A vitória que o regime espera das eleições que se preparam há-de de servir para fazer regressar USE ao poder, ou, em alternativa, para entronizar outro por ele. Há, por isso, que não descurar nada que comprometa o cenário da vitória. Neutralizar adversários políticos e outros, amedrontando-os, prendendo-os ou eliminando-os, faz parte de um pacote de medidas em que entram outros excessos e ilegalidades. Uma deles, já consumada, a supressão de várias rádios consideradas adversas.
O estado falhado em que a Guiné-Bissau se foi transformando na esteira da eleição, em 2020, de um homem, USE, de gritantes limitações gerais, mas auto-convencido de raros rasgos pessoais e por isso investido de uma missão especial, conheceu o seu apogeu em Novembro de 2025, que foi quando a autocracia de USE se viu perante uma derrota eleitoral que de todo não esperava. À extensa lista de coisas como o colapso das instituições e da economia e da falência das leis; do narco Estado e do Estado negócio, juntava-se uma nunca aberração político-eleitoral.
Não há outra maneira de olhar para a farsa do auto-golpe de Estado montando por USE e seus apaniguados como forma de interromper um processo eleitoral na fase da contagem de votos e dessa forma impedir a divulgação de resultados que consabidamente o apresentariam como derrotado. O resto é sabido: o seu auto-exílio no estrangeiro de onde passou a “comandar” os homens da sua confiança deixados no poder em vez dele.
A má sorte de DSP e os riscos que corre às mãos de um regime com fama de fazer o que tem a fazer para se manter “no controlo”, não é estranha a um preocupante fenómeno dos nossos tempos. A indiferença com que o mundo exterior, o regional e o internacional, olha para África e o que nela se passa de inquietante e a cobardia ou a simples prevalência dos interesses sobre os princípios que passou a valer.
Mandado prender logo a seguir ao auto-golpe de 26 de Novembro, primeiro atirado para uma cela de uma esquadra da Polícia, depois confinado à sua residência em Bissau, sempre sem culpa formada, DSP devia ter merecido, senão uma atitude de protecção, pelo menos uma palavra de conforto da parte de Portugal, de preferência estendida a outras vítimas dos despóticos instintos da autocracia guineense.
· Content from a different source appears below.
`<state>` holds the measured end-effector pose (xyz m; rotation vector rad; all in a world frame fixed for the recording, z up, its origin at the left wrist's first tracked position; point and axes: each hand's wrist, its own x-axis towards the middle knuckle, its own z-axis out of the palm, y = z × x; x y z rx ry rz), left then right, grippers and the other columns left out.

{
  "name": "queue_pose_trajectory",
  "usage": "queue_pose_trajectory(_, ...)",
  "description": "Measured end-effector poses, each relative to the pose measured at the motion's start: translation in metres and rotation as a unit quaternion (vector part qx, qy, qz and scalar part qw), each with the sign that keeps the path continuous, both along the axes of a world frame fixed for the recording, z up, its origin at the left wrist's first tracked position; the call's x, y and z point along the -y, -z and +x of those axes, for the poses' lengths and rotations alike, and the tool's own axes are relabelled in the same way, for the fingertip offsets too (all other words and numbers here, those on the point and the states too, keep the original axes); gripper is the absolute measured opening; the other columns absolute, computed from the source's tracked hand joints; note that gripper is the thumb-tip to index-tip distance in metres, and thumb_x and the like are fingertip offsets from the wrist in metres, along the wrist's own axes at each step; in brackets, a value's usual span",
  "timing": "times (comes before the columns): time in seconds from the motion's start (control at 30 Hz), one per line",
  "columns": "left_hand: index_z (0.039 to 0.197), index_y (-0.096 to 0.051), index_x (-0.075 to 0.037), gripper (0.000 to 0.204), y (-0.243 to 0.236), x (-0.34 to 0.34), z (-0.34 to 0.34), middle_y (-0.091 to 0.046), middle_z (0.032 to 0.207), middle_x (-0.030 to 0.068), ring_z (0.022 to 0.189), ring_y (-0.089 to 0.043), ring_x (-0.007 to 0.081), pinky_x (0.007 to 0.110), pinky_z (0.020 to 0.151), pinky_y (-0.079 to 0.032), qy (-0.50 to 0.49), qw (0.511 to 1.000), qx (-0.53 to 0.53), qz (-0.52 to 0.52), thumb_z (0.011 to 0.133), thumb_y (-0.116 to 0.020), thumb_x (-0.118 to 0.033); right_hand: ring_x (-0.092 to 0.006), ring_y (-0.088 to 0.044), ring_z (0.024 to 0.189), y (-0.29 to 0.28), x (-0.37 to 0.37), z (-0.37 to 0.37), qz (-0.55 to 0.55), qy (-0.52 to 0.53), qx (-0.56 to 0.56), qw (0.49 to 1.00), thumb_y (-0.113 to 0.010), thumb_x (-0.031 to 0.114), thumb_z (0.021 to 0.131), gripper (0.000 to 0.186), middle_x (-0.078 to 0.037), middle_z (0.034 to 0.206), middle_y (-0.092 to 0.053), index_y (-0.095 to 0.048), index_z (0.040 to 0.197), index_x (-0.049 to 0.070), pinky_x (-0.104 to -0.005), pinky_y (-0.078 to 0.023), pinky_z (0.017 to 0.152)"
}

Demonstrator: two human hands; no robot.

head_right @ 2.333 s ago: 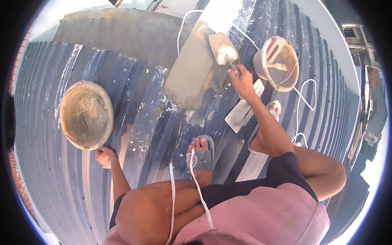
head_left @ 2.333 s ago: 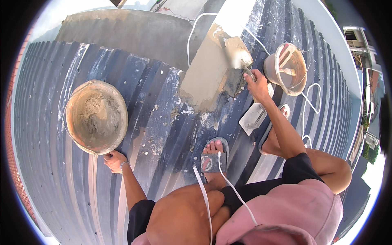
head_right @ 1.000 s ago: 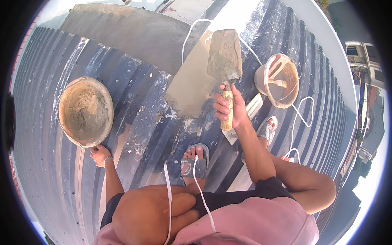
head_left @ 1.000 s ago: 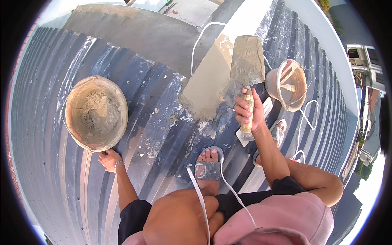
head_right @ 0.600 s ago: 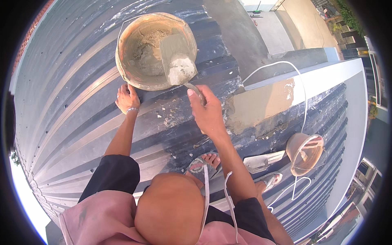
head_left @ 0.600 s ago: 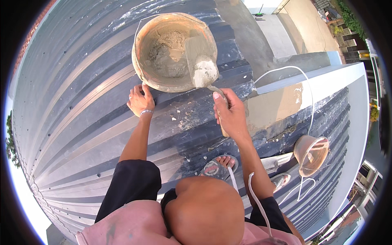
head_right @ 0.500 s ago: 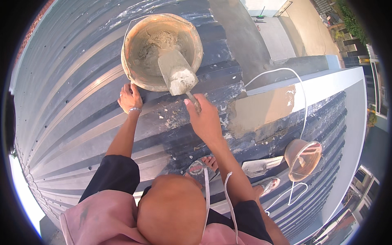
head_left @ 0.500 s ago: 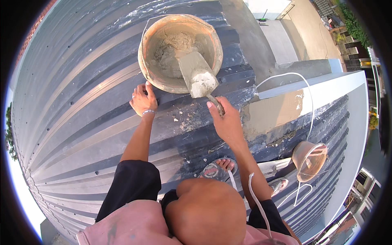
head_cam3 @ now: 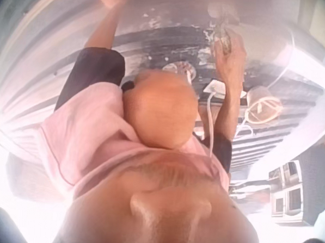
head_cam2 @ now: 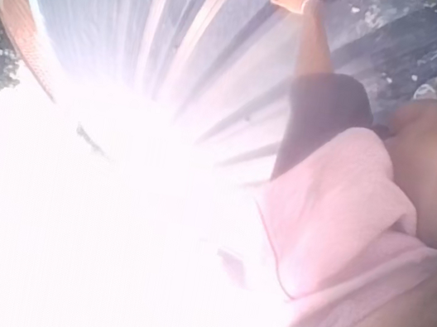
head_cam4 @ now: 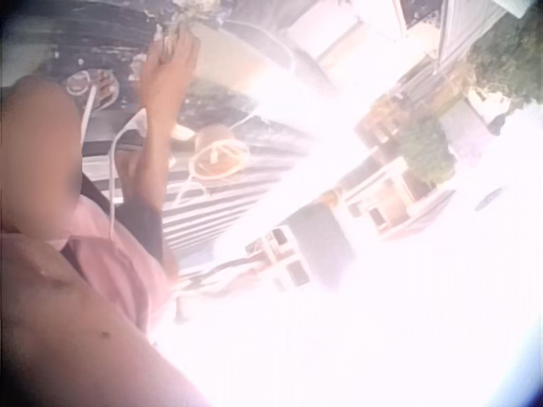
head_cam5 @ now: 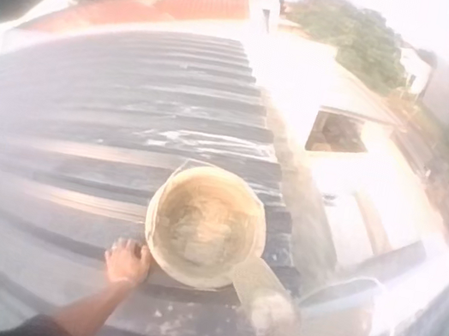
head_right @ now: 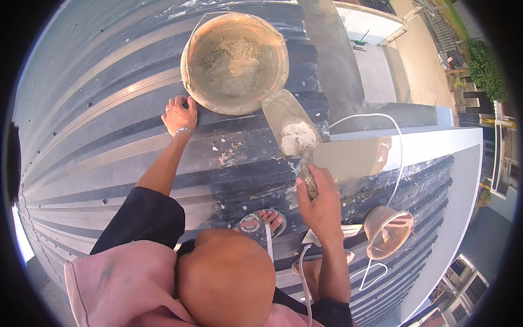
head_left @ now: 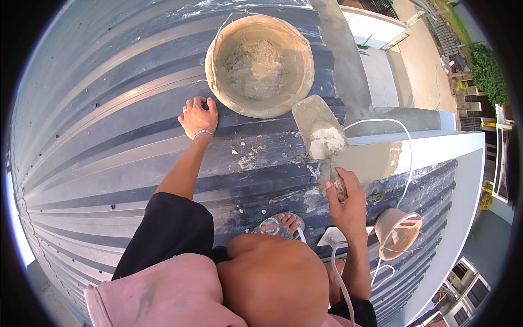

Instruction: The person scoops cement from a bucket with a trowel and spreads it onto a corrugated metal roof. They repeatedly smooth the cement with a trowel and a float, occasionally cleaning the tools with a brush.

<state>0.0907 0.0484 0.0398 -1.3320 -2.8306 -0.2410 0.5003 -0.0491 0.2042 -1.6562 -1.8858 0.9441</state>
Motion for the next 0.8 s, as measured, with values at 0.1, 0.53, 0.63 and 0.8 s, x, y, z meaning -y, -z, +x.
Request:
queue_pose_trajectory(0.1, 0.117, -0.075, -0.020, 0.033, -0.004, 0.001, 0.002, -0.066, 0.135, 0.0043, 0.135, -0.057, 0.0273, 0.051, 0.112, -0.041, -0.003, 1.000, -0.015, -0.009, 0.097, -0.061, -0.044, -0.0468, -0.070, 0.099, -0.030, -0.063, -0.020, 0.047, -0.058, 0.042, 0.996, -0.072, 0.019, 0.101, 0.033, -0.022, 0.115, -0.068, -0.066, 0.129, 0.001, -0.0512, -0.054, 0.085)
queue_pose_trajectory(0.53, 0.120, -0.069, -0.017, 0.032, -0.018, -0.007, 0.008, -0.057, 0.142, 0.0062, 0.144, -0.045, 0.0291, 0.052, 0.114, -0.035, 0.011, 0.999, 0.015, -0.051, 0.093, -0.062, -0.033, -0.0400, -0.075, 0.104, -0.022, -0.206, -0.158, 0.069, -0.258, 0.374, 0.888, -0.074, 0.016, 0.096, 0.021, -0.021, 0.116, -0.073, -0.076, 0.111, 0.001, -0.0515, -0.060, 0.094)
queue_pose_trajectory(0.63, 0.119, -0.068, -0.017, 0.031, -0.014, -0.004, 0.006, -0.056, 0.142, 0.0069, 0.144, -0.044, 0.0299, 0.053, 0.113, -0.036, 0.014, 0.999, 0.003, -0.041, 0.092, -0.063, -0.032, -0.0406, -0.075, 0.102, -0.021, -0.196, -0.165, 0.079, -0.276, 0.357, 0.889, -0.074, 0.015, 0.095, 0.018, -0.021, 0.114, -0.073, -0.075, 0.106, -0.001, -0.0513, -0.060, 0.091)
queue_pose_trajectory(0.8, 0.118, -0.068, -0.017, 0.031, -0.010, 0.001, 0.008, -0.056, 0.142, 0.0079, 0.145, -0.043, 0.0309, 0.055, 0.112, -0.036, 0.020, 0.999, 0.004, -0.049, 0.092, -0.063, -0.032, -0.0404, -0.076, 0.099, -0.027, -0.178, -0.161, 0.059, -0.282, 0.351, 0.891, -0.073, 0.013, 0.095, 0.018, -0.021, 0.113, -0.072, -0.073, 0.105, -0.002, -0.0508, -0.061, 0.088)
Uma palavra mais grossa do Estado Português de reprovação dos grosseiros atentados aos direitos humanos que ocorrem na Guiné-Bissau (no caso de DSP atingindo um antigo secretário executivo da CPLP, é bom lembrar), teria o condão de também valer como gesto destinado a marcar posição face a desconsiderações de que Portugal tem sido objecto da parte do regime
Nos dois últimos anos chegaram ao fim os únicos grandes interesses económicos portugueses ainda implantados na Guiné-Bissau (da Galp, da Geocapital, do próprio Estado português, na pessoa da Parpública, e de particulares), sabendo-se que a isso não foram estranhos estratagemas do próprio USE. No lugar de tais interesses, numa gasolineira e num banco, estão hoje outros de amigos de USE – um mauritaniano e um togolês.
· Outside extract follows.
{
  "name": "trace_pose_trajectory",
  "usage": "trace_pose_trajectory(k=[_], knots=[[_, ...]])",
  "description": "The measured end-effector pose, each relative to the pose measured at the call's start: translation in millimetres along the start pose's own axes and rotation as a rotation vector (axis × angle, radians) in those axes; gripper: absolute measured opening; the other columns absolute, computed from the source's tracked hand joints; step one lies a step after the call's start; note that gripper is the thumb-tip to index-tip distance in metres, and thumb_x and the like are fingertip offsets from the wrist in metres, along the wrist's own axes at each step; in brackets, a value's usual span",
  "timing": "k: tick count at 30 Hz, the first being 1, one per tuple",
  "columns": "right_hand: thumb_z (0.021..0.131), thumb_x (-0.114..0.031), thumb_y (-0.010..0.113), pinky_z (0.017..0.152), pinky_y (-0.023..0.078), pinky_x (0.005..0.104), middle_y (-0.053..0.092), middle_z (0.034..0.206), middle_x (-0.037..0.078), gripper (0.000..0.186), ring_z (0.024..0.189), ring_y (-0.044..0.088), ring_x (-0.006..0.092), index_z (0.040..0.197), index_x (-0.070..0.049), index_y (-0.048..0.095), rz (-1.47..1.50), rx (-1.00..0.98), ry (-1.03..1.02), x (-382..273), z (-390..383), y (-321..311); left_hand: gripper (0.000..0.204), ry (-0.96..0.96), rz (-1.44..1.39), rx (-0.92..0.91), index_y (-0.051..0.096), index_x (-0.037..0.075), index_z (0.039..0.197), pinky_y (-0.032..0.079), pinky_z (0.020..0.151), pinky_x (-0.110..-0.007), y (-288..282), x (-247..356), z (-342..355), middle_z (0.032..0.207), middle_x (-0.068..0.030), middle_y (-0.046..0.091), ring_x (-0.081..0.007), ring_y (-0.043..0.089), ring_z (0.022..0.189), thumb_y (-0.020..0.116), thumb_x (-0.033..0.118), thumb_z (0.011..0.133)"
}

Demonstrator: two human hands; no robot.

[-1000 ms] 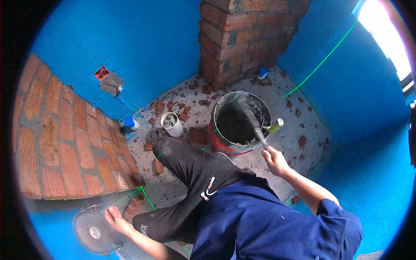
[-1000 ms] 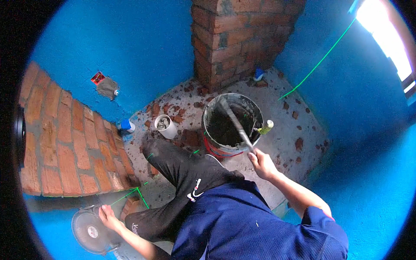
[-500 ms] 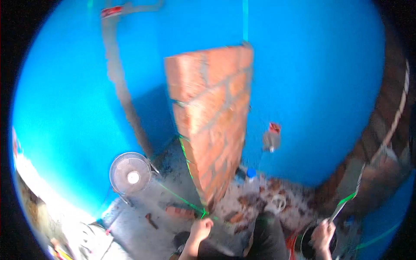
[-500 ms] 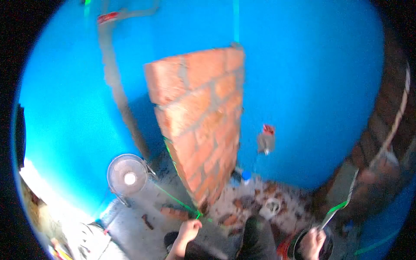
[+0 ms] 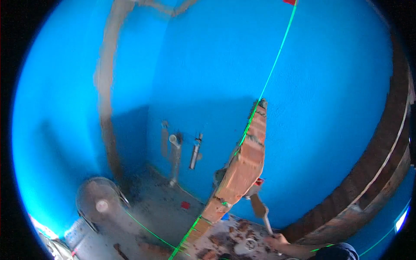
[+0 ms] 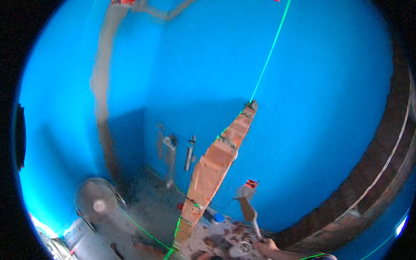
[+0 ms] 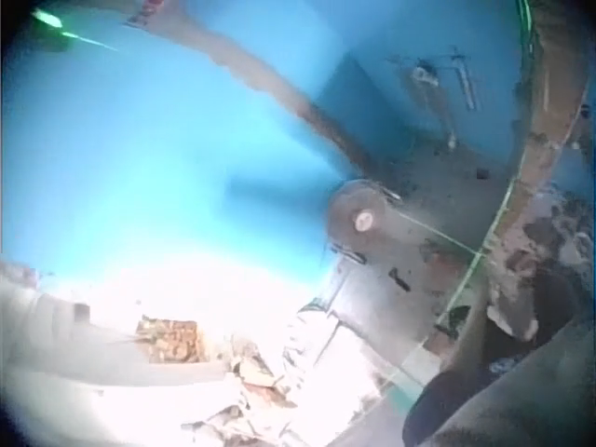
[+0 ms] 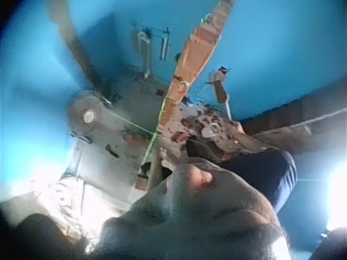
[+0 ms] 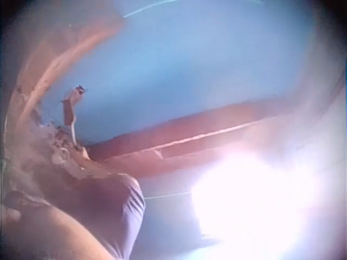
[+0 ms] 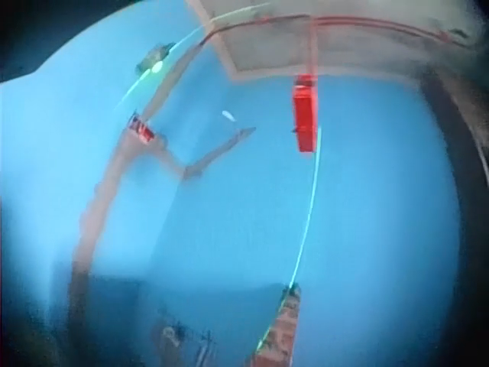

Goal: The person applies mortar to the side of a partially built brick wall and then places a brick onto the layer of mortar, pressing it into place.

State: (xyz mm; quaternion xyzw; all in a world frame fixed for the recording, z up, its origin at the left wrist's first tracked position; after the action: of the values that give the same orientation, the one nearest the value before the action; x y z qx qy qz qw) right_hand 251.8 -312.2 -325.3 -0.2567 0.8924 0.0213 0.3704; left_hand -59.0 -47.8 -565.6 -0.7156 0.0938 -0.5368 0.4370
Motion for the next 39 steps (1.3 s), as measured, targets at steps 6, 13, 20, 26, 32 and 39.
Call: trace_pose_trajectory(k=[6,13,20,26,32,39], knots=[[0.081,-0.026,0.069,0.055,0.043,0.0314,0.060,0.076,0.005,0.030,0.063,0.056,0.0160,0.092,0.002,0.062,-0.930,0.165,0.211,-69.1,-165.5,0.0,0.018,-0.316,-0.008,-0.003,0.060,0.004,0.086,0.049,0.069,-0.046,-29.9,33.0,-32.0,0.086,-0.0154,0.063,-0.0364,0.060,0.080,0.053,0.020,0.082],[0.082,-0.024,0.068,0.055,0.042,0.0288,0.056,0.072,0.003,0.025,0.063,0.053,0.0132,0.091,-0.002,0.062,-1.064,0.382,-0.222,-137.1,-259.1,-85.7,0.018,-0.707,-0.450,0.150,0.060,0.002,0.087,0.048,0.071,-0.047,-142.2,162.8,-97.1,0.088,-0.0204,0.061,-0.0402,0.059,0.082,0.057,0.018,0.079],[0.084,-0.023,0.067,0.051,0.039,0.0273,0.053,0.068,0.001,0.021,0.062,0.049,0.0094,0.085,-0.002,0.060,-0.760,0.314,-0.471,-260.7,-329.5,-79.4,0.015,-0.619,-0.633,0.360,0.061,0.001,0.086,0.048,0.064,-0.041,-295.8,254.6,-85.1,0.081,-0.0184,0.062,-0.0360,0.062,0.074,0.062,0.015,0.082],[0.085,-0.024,0.068,0.041,0.031,0.0250,0.045,0.055,-0.005,0.030,0.048,0.041,0.0051,0.065,-0.012,0.049,-0.940,0.165,-0.558,-350.5,-360.8,-4.7,0.016,-0.440,-0.838,0.612,0.061,0.002,0.091,0.048,0.062,-0.035,-393.7,321.8,-19.8,0.075,-0.0124,0.062,-0.0258,0.063,0.069,0.069,0.010,0.078],[0.084,-0.036,0.068,0.044,0.031,0.0276,0.045,0.055,-0.004,0.039,0.051,0.041,0.0065,0.062,-0.009,0.049,-1.175,0.014,-0.645,-407.1,-341.4,18.0,0.020,-0.503,-1.020,0.381,0.062,0.001,0.091,0.048,0.072,-0.028,-412.9,363.5,5.4,0.080,-0.0086,0.064,-0.0150,0.061,0.077,0.068,0.018,0.084],[0.085,-0.047,0.064,0.041,0.029,0.0347,0.046,0.050,0.001,0.046,0.045,0.040,0.0101,0.064,-0.008,0.054,-1.316,-0.265,-0.803,-483.0,-283.1,64.4,0.025,-0.562,-1.147,0.452,0.057,0.002,0.081,0.043,0.061,-0.026,-439.3,389.1,30.4,0.070,-0.0014,0.056,-0.0107,0.052,0.065,0.071,0.023,0.083]])
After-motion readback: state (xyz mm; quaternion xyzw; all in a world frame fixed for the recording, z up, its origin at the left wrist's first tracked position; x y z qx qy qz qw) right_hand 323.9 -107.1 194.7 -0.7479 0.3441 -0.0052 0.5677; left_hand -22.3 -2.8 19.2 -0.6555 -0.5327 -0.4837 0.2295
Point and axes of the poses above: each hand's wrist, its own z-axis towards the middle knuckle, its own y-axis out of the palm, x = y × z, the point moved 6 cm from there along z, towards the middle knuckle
O encerramento coercivo das delegações da Lusa, RTP e RDP África, seguido da expulsão dos seus correspondentes, também entra no rol das ofensas. E não faltam ao Estado Português meios para estar a par da forma insultuosa como USE se refere a responsáveis políticos portugueses ou das ameaças que faz para “quando voltar ao poder” se vingar de coisas como aquilo que considera ter sido a animosidade com que as autoridades portuguesas conduziram o caso do avião aterrado em Lisboa com 5 milhões de dólares.
A diplomacia pública do Estado Português (a outra, a dos canais apropriados, pouco conta) parece, porém, muito mais motivada e mobilizada para coisas de outras paragens. A má sorte de DSP e de outros, seus companheiros de infortúnio na Guiné-Bissau, não vale o que valem as “desgraças” de dois flotilheiros, essas sim suficientes para condenar publicamente Israel e de caminho convocar às Necessidades o seu embaixador em Lisboa.